* _Try it_
All lines from the one holding "Give the coordinates" down to the last line of the entries are to be reproduced exactly, with no other lines.

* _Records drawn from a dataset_
______________________________

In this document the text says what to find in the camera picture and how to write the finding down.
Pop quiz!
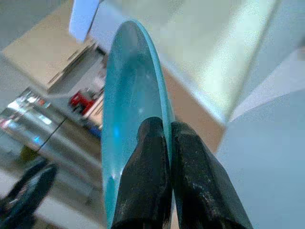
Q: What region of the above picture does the dark glossy object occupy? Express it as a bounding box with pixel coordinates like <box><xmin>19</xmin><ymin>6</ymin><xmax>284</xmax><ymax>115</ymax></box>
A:
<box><xmin>0</xmin><ymin>157</ymin><xmax>58</xmax><ymax>227</ymax></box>

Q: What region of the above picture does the blue container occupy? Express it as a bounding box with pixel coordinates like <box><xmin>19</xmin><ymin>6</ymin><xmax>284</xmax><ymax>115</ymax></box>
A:
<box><xmin>90</xmin><ymin>124</ymin><xmax>102</xmax><ymax>140</ymax></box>

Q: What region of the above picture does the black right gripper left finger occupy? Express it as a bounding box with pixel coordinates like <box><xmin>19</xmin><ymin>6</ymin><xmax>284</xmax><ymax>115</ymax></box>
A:
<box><xmin>112</xmin><ymin>116</ymin><xmax>173</xmax><ymax>229</ymax></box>

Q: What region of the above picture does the red appliance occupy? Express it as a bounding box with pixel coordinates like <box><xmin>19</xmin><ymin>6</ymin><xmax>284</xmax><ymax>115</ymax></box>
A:
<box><xmin>69</xmin><ymin>87</ymin><xmax>96</xmax><ymax>114</ymax></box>

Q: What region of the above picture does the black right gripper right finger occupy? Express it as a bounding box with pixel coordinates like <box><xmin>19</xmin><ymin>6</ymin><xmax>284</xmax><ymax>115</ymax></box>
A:
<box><xmin>170</xmin><ymin>121</ymin><xmax>254</xmax><ymax>229</ymax></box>

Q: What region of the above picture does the beige wall cabinet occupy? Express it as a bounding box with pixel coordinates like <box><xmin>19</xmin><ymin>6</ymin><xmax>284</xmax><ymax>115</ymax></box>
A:
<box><xmin>1</xmin><ymin>2</ymin><xmax>100</xmax><ymax>93</ymax></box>

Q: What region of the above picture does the teal glass plate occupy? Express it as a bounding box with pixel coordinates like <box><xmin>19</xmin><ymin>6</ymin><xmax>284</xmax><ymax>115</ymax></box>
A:
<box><xmin>101</xmin><ymin>20</ymin><xmax>176</xmax><ymax>229</ymax></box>

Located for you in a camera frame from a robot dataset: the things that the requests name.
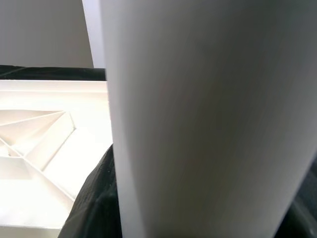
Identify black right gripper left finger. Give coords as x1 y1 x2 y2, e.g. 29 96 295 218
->
57 143 124 238

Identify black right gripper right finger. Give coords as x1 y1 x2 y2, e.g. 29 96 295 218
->
279 151 317 238

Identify white plastic children table top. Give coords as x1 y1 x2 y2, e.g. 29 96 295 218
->
0 79 116 238

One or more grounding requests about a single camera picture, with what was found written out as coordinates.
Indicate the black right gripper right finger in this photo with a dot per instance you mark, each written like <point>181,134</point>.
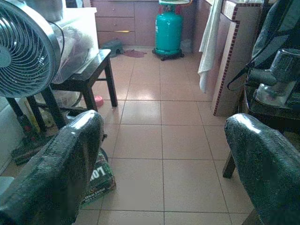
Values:
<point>269,168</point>

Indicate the maroon floor rag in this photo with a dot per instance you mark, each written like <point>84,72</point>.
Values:
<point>134,53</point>

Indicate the dark wooden chair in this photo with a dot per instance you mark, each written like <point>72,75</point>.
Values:
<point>269,112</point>

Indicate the pink drawer cabinet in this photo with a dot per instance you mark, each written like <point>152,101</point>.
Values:
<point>117,23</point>

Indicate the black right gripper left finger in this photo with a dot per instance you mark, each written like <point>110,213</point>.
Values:
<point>51,168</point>

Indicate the printed green bag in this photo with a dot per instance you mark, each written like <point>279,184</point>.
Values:
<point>100,178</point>

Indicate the pink pet bowl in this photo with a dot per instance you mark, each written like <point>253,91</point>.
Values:
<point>99,100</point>

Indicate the white hanging towel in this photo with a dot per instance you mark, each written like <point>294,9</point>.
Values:
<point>208,47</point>

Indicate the dark wooden stool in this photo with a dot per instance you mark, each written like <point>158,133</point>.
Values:
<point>51,110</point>
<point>93,70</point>

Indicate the green plastic step stool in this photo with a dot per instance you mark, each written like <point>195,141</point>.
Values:
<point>113,48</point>

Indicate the clear glass jar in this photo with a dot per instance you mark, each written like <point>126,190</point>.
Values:
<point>279,77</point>

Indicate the grey round fan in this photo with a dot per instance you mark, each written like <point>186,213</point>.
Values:
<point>23,51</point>

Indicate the clear plastic wrapped bundle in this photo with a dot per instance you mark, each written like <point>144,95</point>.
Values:
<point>75,51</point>

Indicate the white furniture panel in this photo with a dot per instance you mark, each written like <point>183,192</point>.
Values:
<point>8,131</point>

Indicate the teal gas cylinder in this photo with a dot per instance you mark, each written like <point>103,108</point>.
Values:
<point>168,30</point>

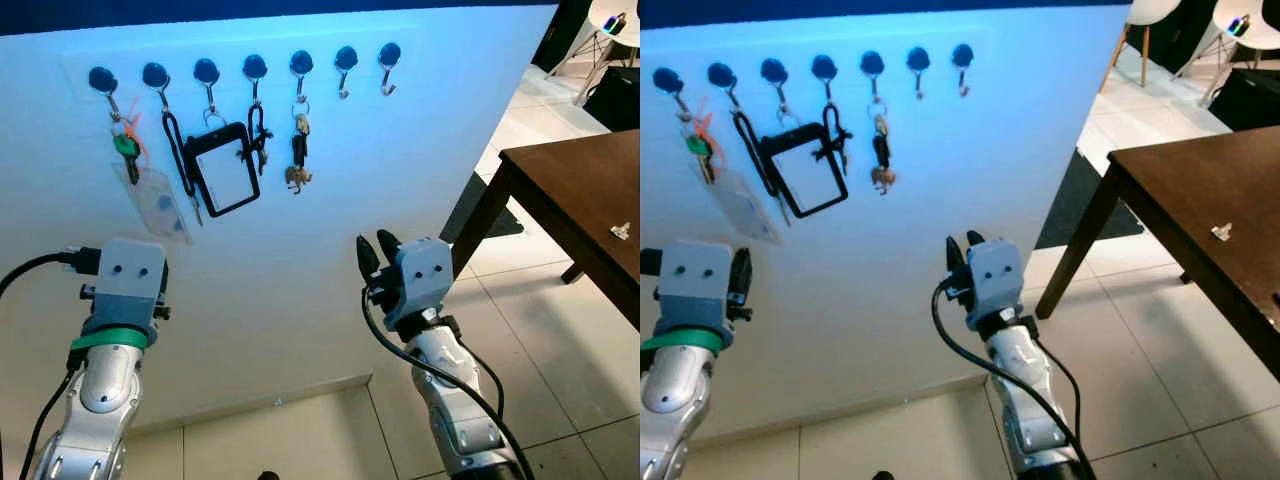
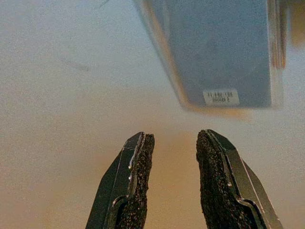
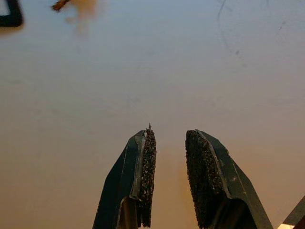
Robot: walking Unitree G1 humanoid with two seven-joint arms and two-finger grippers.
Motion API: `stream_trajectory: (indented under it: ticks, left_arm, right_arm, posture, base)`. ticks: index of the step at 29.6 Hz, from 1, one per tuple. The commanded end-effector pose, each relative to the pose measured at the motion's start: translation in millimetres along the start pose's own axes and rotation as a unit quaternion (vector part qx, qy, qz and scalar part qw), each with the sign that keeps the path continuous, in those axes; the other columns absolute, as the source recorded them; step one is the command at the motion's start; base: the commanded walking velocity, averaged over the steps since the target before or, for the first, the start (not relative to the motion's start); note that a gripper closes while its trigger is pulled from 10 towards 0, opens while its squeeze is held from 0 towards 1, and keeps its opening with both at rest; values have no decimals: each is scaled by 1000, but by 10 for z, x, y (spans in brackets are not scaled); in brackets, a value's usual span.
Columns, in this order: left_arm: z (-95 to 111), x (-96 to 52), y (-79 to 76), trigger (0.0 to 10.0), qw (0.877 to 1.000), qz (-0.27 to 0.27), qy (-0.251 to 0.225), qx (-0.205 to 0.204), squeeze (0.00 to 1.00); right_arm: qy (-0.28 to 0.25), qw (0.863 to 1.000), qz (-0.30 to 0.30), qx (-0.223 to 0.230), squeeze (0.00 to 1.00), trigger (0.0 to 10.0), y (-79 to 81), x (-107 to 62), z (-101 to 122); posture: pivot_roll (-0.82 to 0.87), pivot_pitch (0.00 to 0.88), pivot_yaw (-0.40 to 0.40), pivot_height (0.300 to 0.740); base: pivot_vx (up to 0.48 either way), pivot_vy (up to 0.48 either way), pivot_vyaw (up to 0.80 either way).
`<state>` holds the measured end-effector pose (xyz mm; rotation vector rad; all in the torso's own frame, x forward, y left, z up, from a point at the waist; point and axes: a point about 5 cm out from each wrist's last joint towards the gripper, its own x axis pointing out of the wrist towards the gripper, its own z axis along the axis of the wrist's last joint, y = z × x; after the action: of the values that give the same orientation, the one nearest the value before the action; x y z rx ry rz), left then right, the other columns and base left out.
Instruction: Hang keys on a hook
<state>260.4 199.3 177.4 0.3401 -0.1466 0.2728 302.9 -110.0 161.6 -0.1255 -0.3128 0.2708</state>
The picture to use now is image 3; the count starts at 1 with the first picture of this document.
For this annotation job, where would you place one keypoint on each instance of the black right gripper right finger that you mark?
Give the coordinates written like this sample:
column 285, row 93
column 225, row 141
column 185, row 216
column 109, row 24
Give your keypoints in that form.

______________________________

* _Answer for the task_
Give the coordinates written like this sample:
column 285, row 93
column 225, row 141
column 185, row 216
column 109, row 24
Give your keypoints in that form.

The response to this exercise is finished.